For the Annual Report: The “Cybersecurity Governance” Section

The annual report should include a dedicated section on cybersecurity governance, distinct from the general IT section. This section should address:

  • Board Oversight: Which board committee (e.g., Audit Committee, Risk Committee) has primary responsibility for cybersecurity? The HKEX’s CGC Code Provision D.2.1 requires the board to have a formal role in risk oversight, and the annual report must disclose this.
  • Management Accountability: Who is the senior executive with direct responsibility for cybersecurity (e.g., CISO, Head of IT)? The report should state this person’s reporting line and their qualifications.
  • Incident Response Plan: A summary of the plan, including the notification timeline to the HKEX and the SFC. The issuer should confirm that the plan has been tested within the last 12 months.
  • Insurance: Does the issuer hold a cyber insurance policy? If so, the coverage limit and the deductible should be disclosed. The 2024 HKEX guidance suggests that a lack of cyber insurance is a risk factor that should be disclosed.

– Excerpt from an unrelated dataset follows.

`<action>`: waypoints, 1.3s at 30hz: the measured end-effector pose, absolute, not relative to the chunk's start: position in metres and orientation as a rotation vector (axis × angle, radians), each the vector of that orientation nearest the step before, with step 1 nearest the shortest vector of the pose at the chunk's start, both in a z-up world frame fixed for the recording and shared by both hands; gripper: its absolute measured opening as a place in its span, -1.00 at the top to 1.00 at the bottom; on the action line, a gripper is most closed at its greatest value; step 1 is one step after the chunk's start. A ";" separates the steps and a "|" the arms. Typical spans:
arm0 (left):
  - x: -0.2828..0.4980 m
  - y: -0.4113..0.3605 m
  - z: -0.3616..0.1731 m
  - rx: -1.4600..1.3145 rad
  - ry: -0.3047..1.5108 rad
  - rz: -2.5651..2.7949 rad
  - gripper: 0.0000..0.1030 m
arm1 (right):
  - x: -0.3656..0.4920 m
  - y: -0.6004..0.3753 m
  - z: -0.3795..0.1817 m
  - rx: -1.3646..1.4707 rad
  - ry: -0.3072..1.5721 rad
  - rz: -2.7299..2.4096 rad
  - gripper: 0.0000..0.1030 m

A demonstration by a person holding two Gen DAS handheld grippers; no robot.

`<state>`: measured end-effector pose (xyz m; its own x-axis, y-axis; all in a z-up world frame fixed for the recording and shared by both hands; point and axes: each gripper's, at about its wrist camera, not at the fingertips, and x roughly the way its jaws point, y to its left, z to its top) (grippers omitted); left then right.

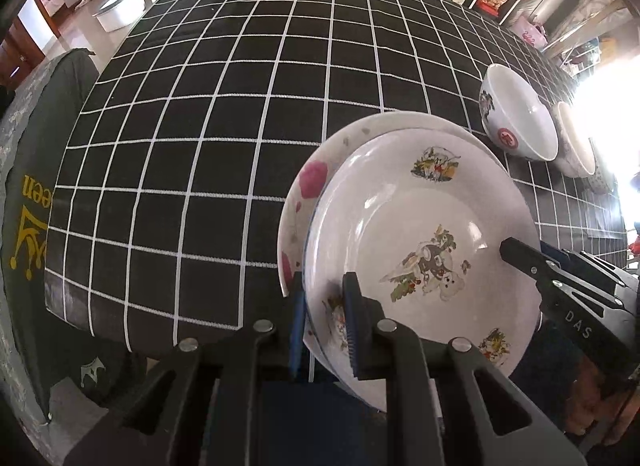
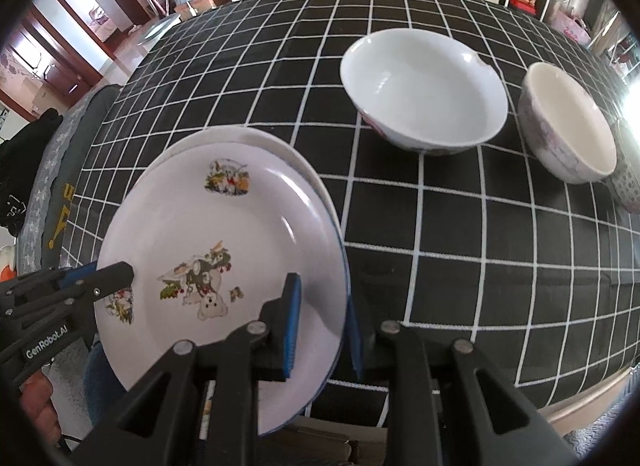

For Ongoing Compliance: The Inside Information Protocol

The most critical operational change is the establishment of an Inside Information Protocol for Cybersecurity Incidents. This protocol must define:

  • The Trigger Event: What constitutes a “material” cyber incident? The issuer must define this in its internal procedures (e.g., any incident that affects more than 10,000 customer records, or any incident that results in a ransom demand exceeding HKD 1 million).
  • The Escalation Path: The incident must be reported to the company secretary and the legal counsel within 2 hours of detection. The board must be notified within 4 hours.
  • The Disclosure Decision: The company secretary, in consultation with the sponsor (if applicable) and external legal counsel, must determine within 12 hours whether the incident constitutes “inside information” under Part XIVA of the SFO. If it does, a filing to the HKEX must be made under Rule 13.09.
  • The Trading Halt: If the incident is severe enough to create a false market (e.g., a ransomware attack that encrypts the issuer’s financial records), the issuer must request a trading halt before any disclosure is made.

Actionable Takeaways

  1. Treat data privacy and cybersecurity as a standalone due diligence workstream for any IPO or material acquisition, with a dedicated legal opinion mapping compliance against the PDPO, PIPL, and any applicable foreign laws.
  2. Quantify the financial exposure of a material data breach in the “Risk Factors” section of the prospectus, using a specific range based on industry benchmarks and a legal assessment of potential regulatory penalties.
  3. Establish an Inside Information Protocol for cybersecurity incidents with a 2-hour escalation timeline to the company secretary and a 12-hour decision window for market disclosure under Main Board Rule 13.09.
  4. Disclose the board’s specific role in cybersecurity oversight in the annual Corporate Governance Report, including the committee responsible and the qualifications of the senior executive with direct accountability.
  5. Benchmark the issuer’s cybersecurity expenditure and incident response plan against the HKMA’s TM-G-1 standard, even if the issuer is not a bank, as the HKEX now uses this as a baseline for evaluating risk management adequacy.